** About this task **
Look through the data below and extract, unchanged, the lines from the one that contains "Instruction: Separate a" to the one that contains "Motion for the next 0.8", both included.

** Input material **
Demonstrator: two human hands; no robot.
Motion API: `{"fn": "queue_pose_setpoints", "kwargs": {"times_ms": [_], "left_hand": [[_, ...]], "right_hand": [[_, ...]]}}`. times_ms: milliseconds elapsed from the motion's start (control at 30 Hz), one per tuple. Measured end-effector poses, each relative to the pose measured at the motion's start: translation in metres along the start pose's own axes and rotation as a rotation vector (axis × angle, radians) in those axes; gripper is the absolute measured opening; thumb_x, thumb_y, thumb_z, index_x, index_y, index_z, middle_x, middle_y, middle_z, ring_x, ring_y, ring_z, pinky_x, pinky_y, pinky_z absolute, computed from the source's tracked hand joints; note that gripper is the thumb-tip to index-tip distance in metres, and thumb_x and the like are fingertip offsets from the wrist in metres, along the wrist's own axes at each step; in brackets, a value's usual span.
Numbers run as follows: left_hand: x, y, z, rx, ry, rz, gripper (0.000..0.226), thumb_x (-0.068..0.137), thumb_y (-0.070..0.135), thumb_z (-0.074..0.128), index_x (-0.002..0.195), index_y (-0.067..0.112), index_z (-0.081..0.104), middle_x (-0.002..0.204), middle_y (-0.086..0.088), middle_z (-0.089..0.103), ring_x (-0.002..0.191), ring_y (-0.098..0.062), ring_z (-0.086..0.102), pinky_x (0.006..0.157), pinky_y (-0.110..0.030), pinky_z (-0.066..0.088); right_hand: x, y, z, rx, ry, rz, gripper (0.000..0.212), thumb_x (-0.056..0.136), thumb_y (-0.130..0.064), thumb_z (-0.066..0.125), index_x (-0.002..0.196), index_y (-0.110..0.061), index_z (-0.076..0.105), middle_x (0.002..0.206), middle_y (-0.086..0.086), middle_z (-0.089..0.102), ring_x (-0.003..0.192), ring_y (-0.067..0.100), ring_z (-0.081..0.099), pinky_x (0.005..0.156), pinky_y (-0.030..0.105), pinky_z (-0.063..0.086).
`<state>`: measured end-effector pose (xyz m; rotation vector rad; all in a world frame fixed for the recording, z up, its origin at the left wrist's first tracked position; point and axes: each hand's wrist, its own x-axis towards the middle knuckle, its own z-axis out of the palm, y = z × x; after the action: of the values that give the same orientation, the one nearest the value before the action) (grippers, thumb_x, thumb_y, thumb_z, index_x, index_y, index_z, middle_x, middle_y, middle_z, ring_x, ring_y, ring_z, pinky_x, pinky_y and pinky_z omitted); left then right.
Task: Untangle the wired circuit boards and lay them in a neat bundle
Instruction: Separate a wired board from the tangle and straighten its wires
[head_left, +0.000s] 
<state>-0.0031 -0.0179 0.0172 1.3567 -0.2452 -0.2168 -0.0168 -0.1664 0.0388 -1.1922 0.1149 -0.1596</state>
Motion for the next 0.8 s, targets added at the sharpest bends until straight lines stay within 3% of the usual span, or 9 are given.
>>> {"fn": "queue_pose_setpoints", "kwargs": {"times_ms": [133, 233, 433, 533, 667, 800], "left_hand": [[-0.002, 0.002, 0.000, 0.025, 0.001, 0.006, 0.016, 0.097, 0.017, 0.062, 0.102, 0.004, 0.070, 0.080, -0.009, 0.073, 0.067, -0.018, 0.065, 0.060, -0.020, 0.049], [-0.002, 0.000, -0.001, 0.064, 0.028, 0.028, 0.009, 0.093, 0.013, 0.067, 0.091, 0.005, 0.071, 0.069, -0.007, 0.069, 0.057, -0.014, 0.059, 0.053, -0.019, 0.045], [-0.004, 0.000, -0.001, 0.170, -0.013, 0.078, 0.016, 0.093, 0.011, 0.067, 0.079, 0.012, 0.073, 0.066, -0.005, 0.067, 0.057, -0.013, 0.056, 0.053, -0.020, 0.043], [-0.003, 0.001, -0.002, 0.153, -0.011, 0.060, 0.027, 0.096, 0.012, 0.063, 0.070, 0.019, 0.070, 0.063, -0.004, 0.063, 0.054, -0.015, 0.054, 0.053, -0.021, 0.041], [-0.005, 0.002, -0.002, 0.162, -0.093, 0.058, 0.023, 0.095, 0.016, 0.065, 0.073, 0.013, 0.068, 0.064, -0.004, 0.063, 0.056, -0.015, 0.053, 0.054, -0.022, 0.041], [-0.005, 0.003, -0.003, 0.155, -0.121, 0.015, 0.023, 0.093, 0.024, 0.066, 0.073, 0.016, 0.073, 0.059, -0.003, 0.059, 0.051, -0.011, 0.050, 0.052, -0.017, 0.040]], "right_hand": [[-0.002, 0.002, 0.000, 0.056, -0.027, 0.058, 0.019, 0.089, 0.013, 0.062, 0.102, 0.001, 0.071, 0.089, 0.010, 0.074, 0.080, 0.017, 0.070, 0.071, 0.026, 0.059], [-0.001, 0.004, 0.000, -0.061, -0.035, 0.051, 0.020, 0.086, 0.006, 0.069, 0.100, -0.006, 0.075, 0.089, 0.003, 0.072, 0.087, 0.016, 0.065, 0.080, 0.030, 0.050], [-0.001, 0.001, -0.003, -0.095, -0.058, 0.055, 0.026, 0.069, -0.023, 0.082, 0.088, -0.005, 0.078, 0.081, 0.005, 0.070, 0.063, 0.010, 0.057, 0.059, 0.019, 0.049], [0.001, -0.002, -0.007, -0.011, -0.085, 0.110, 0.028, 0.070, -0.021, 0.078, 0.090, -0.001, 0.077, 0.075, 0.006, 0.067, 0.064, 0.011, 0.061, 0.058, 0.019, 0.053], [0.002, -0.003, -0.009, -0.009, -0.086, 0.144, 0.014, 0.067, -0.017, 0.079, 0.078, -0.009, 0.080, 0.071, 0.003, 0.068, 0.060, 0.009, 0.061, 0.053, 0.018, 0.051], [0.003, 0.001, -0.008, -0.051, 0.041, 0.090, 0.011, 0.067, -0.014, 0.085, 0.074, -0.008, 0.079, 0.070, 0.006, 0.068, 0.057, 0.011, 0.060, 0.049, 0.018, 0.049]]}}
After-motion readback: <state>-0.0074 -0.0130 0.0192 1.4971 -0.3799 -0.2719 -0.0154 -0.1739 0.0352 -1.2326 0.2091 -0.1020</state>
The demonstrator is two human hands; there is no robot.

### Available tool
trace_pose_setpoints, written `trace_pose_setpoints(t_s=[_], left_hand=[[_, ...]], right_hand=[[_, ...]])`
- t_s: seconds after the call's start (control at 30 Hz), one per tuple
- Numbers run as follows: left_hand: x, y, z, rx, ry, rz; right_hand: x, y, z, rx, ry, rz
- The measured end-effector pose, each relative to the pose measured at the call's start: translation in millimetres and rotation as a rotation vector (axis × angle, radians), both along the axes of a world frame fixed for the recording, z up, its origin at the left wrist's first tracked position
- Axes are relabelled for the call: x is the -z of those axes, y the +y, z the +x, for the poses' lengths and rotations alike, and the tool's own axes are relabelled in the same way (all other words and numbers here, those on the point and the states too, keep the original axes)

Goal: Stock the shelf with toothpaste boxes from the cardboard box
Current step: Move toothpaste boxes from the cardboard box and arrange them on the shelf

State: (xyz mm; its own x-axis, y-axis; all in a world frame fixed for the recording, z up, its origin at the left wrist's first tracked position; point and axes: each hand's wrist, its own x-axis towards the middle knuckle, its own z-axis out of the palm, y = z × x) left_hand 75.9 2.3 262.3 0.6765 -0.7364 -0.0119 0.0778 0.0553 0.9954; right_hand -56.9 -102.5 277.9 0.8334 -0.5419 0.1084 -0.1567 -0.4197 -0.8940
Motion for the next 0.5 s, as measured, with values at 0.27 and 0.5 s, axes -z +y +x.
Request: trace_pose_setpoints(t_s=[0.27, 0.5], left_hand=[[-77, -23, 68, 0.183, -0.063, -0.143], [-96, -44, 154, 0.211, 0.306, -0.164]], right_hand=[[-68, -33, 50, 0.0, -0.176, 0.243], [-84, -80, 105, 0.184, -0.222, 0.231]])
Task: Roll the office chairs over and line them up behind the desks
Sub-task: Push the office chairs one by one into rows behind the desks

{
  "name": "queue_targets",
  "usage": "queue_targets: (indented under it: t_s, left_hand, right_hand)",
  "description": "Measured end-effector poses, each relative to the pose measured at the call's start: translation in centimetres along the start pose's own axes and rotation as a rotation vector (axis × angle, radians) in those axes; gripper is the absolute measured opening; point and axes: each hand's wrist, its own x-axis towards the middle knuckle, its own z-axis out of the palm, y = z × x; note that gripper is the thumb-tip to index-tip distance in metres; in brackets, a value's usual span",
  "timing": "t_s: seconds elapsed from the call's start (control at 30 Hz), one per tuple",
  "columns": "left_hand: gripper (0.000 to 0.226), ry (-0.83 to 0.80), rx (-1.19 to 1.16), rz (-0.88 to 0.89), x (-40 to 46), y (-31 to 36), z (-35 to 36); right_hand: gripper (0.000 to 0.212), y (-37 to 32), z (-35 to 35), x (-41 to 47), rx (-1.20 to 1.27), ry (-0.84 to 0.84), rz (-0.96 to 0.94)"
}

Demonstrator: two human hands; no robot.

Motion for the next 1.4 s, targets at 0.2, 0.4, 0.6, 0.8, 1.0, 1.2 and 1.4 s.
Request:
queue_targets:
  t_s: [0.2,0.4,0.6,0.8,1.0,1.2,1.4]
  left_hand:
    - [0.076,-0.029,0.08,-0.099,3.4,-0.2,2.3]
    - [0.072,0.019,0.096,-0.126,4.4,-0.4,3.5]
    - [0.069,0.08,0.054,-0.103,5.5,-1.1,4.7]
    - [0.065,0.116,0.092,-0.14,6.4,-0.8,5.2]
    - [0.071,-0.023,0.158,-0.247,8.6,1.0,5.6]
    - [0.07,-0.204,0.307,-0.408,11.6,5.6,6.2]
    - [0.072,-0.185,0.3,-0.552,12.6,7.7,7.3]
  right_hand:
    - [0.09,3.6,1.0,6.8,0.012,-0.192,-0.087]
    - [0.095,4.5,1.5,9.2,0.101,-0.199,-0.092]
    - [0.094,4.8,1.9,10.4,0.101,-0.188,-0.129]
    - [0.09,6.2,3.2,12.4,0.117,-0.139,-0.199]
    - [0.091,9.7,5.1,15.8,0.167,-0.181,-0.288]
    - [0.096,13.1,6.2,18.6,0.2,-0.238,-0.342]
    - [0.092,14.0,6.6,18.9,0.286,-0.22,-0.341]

** Solution for this problem **
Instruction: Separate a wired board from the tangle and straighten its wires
[head_left, +0.000s] 
<state>-0.0031 -0.0179 0.0172 1.3567 -0.2452 -0.2168 -0.0168 -0.1664 0.0388 -1.1922 0.1149 -0.1596</state>
Motion for the next 0.8 s, targets added at the sharpest bends until straight lines stay within 3% of the usual span, or 9 are given.

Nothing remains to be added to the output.